Reform Jewish Movement Disappointed by Supreme Court Ruling on School Integration, Commends Ruling on Death Penalty

Saperstein: Although Justice Kennedy’s controlling opinion, read together with the dissents, makes clear that a majority of the court believes that achieving racial balance is a compelling state goal, the holding inescapably leaves cities and school boards severely restricted in the tools they may use to reach that goal. 

Contact: Sean Thibault, 
202.387.2800 | news@rac.org 

June 28 2007 | Washington DC – Rabbi David Saperstein, Director of the Religious Action Center of Reform Judaism released the following statement responding to today’s U.S. Supreme Court Decisions on school integration and application of the death penalty: 

Today the Supreme Court handed down more controversial 5-4 decisions, this time in a joint ruling on a pair of crucial school integration cases as well as a significant challenge to the application of the death penalty to a mentally challenged defendant.

 

We are disturbed by the ruling in the school cases (Parents Involved In Community Schools v.
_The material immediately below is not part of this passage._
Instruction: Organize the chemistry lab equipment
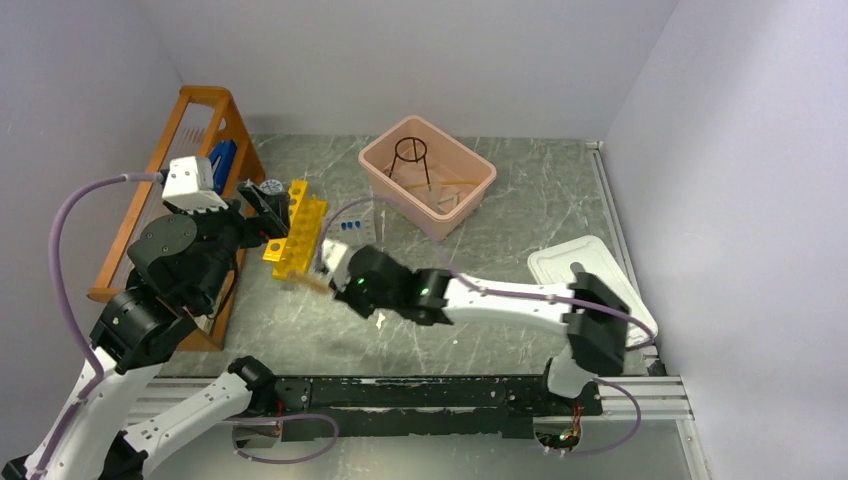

Seattle School District No. 1, 05-908, and Meredith v. Jefferson County Board of Education, 05-915). Although Justice Kennedy’s controlling opinion, read together with the dissents, makes clear that a majority of the court believes that achieving racial balance is a compelling state goal, the holding inescapably leaves cities and school boards severely restricted in the tools they may use to reach that goal.

 

By holding that the voluntary integration plans of Louisville, KY and Seattle, WA are unconstitutional, the Supreme Court has abandoned its commitment to the idea that separate is inherently unequal, which will only lead to further segregations of our nation’s public schools.

 

So while a majority of the court reaffirmed the critical point that that diversity remains a compelling state interest, the Court nonetheless reversed the rulings in these cases; sending efforts at ensuring equal and integrated schools back to square one. Today’s ruling against these cities’ voluntary integration plans leaves public school districts across the country little recourse but to sanction racially segregated public schools. It is disappointing enough that in over five decades since Brown v. Board, the issue of desegregation has yet to be resolved. It is far more painful, however, that as of today school districts are largely prohibited from even trying.

 

In Panetti v. Quarterman, the death penalty case, the court struck down, also in a 5-4 decision, a lower court ruling that would have allowed the State of Texas to execute a severely mentally ill man. In this troubling case, the Court held that while Panetti was indeed aware of his crime, his lack of any rational understanding of his actions made his execution unconstitutional. The Reform Movement finds the execution of any individual by the government to be abhorrent, and we praise the Supreme Court for its decision to spare the life of a man whose mental illness worsened during his 12 years on death row.

 

Today’s decisions also marked the end of the Court’s term. There will be time in the days and weeks ahead to analyze the full impact of this landmark Supreme Court term, the first with Chief Justice Roberts and Justice Alito on the bench. It has been a term notable both for its results and for what it tells us about the direction of the Court.